Three years in, Fox Weather is attracting viewers — and proving the doubters wrong
Before it aired one second of programming three years ago, media pundits and analysts were already making their minds up about Fox Weather — and their reactions were skeptical at best.
There were stories published by the New York Times, NPR and others that suggested the coverage on Fox Weather would be influenced by the Fox News Channel, the cable network that is co-operated by Fox News Media and whose prime-time commentary programming is the original brand of hard conservative. There were concerns raised by some in the industry that Fox Weather would ignore, or take a light approach, to the realities of climate change, or that its coverage of extreme weather would amount to nothing more than disaster porn. On the business side, some analysts wondered if there was enough data that showed potential viewer interest in a free-to-aceess weather network.
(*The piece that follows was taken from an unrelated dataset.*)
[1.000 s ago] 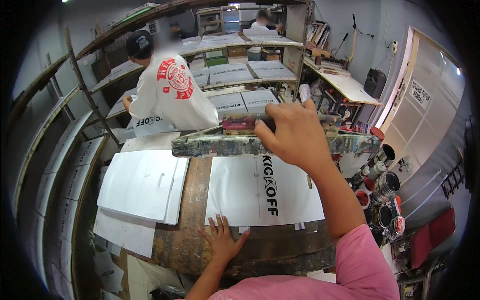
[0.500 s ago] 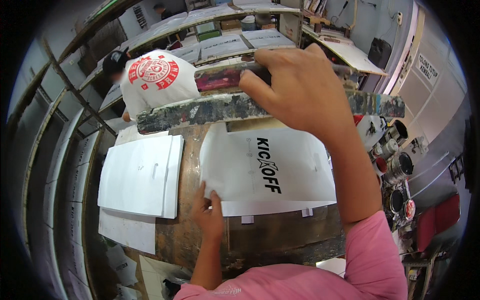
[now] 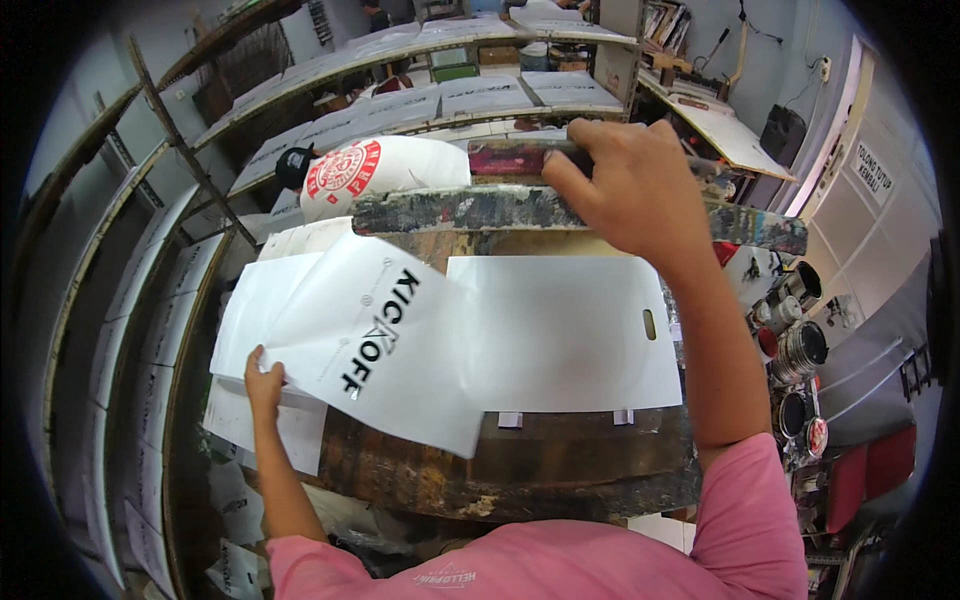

Over the past 36 months, Fox Weather has proven the doubters wrong. No, the channel does not air political aspersions that suggest climate change is a hoax — in fact, Fox Weather meteorologists, reporters have produced story after story after story that prove a direct correlation between climate change and extreme weather. Data scientists like meteorologist and hurricane expert Bryan Norcross allow real science to guide their coverage, breaking down complicated weather phenomenon and severe storms in a way that is easily digestible to viewers who are most-likely to be impacted by them.